Он все-таки заставил себя рассмеяться, правда не слишком громогласно:
– Звучит забавно, если иметь в виду, что Гериберт является главой немецкого католицизма, так сказать, по общественной линии, а прелат Зоммервильд, так сказать, по духовной.
– А вы – совесть этого самого католицизма, – сказал я сердито, – и отлично знаете, что я прав.
Он пыхтел в трубку там, на Венусберге, стоя под наименее ценной из трех своих мадонн.
– Вы потрясающе молоды, – сказал он, – можно только позавидовать.
– Бросьте, доктор, – сказал я, – не потрясайтесь и не завидуйте мне, а если Мари ко мне не вернется, я этого вашего милейшего прелата просто пришибу. Да, пришибу, – повторил я, – мне терять нечего.
Он помолчал и опять сунул сигару в рот.
– Знаю, – сказал я, – знаю, что ваша совесть сейчас лихорадочно работает. Если бы я убил Цюпфнера, это вам было бы на руку: он вас не любит, и для вас он слишком правый, а вот Зоммервильд для вас крепкая поддержка перед Римом, где вы – впрочем, по моему скромному мнению, несправедливо – считаетесь леваком.
– Бросьте глупить, Шнир, что это с вами?
– Католики мне действуют на нервы, – сказал я, – они нечестно играют.
– А протестанты? – спросил он и засмеялся.
– Меня и от них мутит, вечно треплются про совесть.
– А как атеисты? – Он все еще смеялся.
– Одна скука, только и разговоров что о боге.
– Но вы-то сами кто?
– Я – клоун, – сказал я, – а в настоящую минуту я даже выше своей репутации. И есть на свете одно существо католического вероисповедания, которое мне необходимо, – Мари, но именно ее вы у меня отняли.
– Ерунда, Шнир, – сказал он, – вы эту теорию выкиньте из головы. Мы живем в двадцатом веке.

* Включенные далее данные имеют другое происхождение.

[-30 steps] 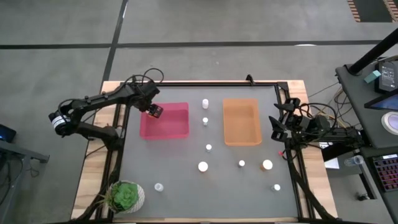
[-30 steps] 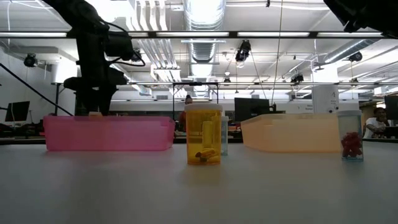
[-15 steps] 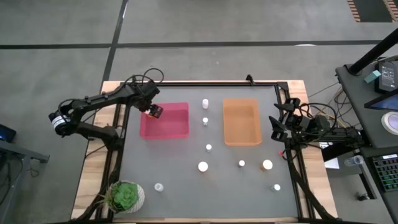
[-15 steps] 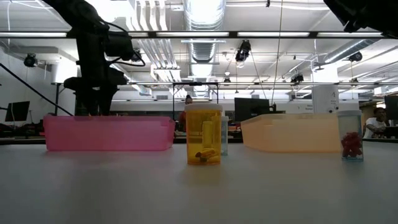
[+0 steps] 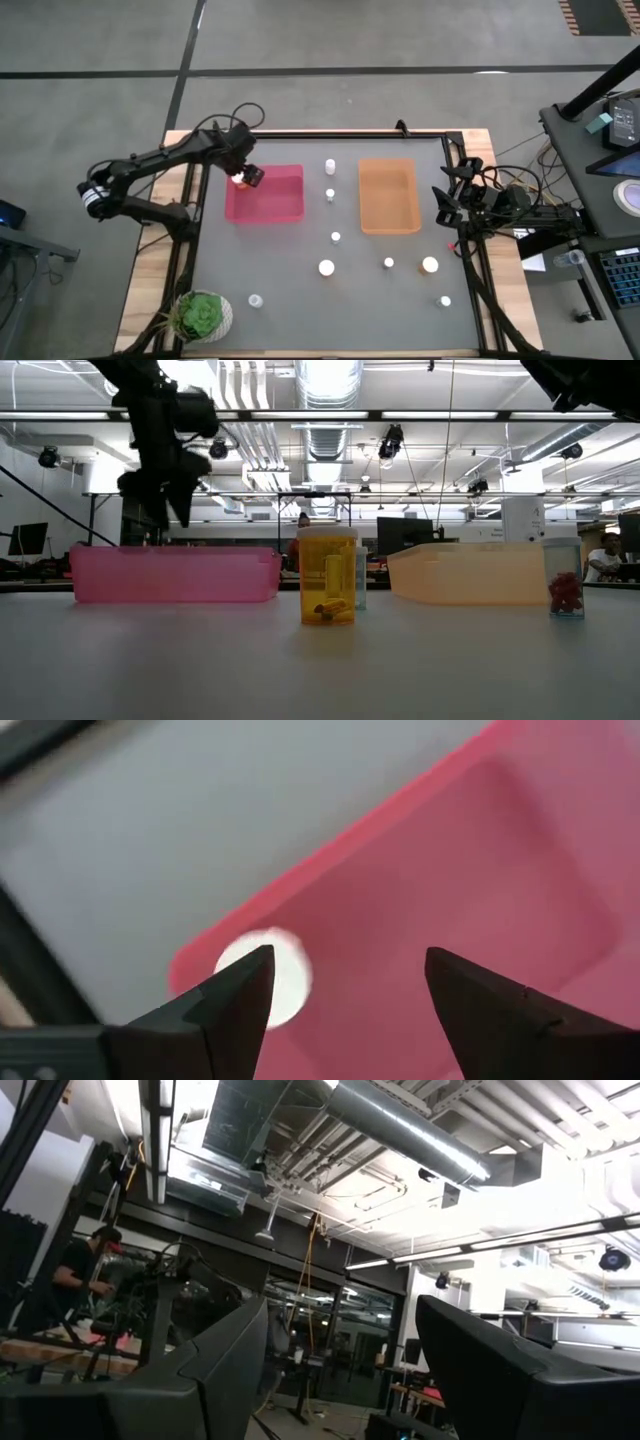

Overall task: Pick and place medicine bottles into bin by pill shape (circle, oval)
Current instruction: Put the top white pill into the pink bin

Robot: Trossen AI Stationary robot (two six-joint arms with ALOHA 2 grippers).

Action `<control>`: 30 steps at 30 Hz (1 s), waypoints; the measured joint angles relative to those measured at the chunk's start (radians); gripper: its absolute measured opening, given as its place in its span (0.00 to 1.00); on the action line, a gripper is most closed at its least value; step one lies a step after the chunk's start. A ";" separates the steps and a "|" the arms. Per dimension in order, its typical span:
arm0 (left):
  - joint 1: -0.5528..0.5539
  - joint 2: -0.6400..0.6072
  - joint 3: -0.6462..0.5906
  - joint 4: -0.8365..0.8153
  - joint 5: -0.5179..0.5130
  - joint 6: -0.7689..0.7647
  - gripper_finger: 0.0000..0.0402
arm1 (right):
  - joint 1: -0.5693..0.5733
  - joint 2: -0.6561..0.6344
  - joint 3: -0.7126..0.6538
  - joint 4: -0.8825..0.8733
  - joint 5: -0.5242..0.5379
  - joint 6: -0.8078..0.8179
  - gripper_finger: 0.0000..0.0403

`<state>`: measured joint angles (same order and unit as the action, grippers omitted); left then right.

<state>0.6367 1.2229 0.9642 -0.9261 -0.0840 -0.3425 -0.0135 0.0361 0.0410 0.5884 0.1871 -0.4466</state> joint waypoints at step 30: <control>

– Вот именно, – сказал я. – В тринадцатом веке я был бы любимым шутом при дворе, и даже кардиналам не было бы дела, обвенчан я с ней или нет. А теперь каждый католик-мирянин теребит ее несчастную совесть, принуждает ее к прелюбодеянию, к разврату, и все из-за жалкого клочка бумаги. А вас, доктор, за ваших мадонн в тринадцатом веке отлучили бы от церкви. Вы отлично знаете, что их сперли из баварских и тирольских церквей, и не мне объяснять вам, что ограбление церкви и в наше время считается довольно-таки тяжелым преступлением.